▸ **EXERCISE GOAL**
The answer must consist of the listing, reproduced exactly.

▸ **DATASET EXCERPT**
━━━

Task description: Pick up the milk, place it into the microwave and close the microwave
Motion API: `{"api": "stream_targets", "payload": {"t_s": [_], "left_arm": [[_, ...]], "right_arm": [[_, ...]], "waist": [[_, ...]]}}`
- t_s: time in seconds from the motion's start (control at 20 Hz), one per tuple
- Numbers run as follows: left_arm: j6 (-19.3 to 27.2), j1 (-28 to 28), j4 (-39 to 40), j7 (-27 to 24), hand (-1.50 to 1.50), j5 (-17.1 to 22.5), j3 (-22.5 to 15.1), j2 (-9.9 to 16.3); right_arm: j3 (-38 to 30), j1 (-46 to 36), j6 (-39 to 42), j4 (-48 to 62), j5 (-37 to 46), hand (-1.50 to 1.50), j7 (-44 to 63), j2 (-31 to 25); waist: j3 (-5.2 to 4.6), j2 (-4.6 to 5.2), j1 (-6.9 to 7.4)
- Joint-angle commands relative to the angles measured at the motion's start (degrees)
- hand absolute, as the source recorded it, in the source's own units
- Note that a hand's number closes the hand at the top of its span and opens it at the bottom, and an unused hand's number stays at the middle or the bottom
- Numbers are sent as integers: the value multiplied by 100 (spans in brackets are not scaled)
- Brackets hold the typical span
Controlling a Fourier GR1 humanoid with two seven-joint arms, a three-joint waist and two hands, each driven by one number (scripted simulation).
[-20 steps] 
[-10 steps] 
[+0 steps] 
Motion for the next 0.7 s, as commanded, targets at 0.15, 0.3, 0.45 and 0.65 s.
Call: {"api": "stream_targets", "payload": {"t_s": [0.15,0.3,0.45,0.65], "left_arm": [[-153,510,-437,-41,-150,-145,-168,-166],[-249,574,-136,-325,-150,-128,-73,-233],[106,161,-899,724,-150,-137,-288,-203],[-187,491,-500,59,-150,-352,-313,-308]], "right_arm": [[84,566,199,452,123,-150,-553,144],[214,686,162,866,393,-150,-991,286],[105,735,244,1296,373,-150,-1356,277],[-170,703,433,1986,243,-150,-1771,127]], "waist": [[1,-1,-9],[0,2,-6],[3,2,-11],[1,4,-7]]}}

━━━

▸ **ANSWER SPACE**
Task description: Pick up the milk, place it into the microwave and close the microwave
Motion API: `{"api": "stream_targets", "payload": {"t_s": [_], "left_arm": [[_, ...]], "right_arm": [[_, ...]], "waist": [[_, ...]]}}`
- t_s: time in seconds from the motion's start (control at 20 Hz), one per tuple
- Numbers run as follows: left_arm: j6 (-19.3 to 27.2), j1 (-28 to 28), j4 (-39 to 40), j7 (-27 to 24), hand (-1.50 to 1.50), j5 (-17.1 to 22.5), j3 (-22.5 to 15.1), j2 (-9.9 to 16.3); right_arm: j3 (-38 to 30), j1 (-46 to 36), j6 (-39 to 42), j4 (-48 to 62), j5 (-37 to 46), hand (-1.50 to 1.50), j7 (-44 to 63), j2 (-31 to 25); waist: j3 (-5.2 to 4.6), j2 (-4.6 to 5.2), j1 (-6.9 to 7.4)
- Joint-angle commands relative to the angles measured at the motion's start (degrees)
- hand absolute, as the source recorded it, in the source's own units
- Note that a hand's number closes the hand at the top of its span and opens it at the bottom, and an unused hand's number stays at the middle or the bottom
- Numbers are sent as integers: the value multiplied by 100 (spans in brackets are not scaled)
- Brackets hold the typical span
Controlling a Fourier GR1 humanoid with two seven-joint arms, a three-joint waist and two hands, each driven by one number (scripted simulation).
[-20 steps] 
[-10 steps] 
[+0 steps] 
Motion for the next 0.7 s, as commanded, targets at 0.15, 0.3, 0.45 and 0.65 s.
Call: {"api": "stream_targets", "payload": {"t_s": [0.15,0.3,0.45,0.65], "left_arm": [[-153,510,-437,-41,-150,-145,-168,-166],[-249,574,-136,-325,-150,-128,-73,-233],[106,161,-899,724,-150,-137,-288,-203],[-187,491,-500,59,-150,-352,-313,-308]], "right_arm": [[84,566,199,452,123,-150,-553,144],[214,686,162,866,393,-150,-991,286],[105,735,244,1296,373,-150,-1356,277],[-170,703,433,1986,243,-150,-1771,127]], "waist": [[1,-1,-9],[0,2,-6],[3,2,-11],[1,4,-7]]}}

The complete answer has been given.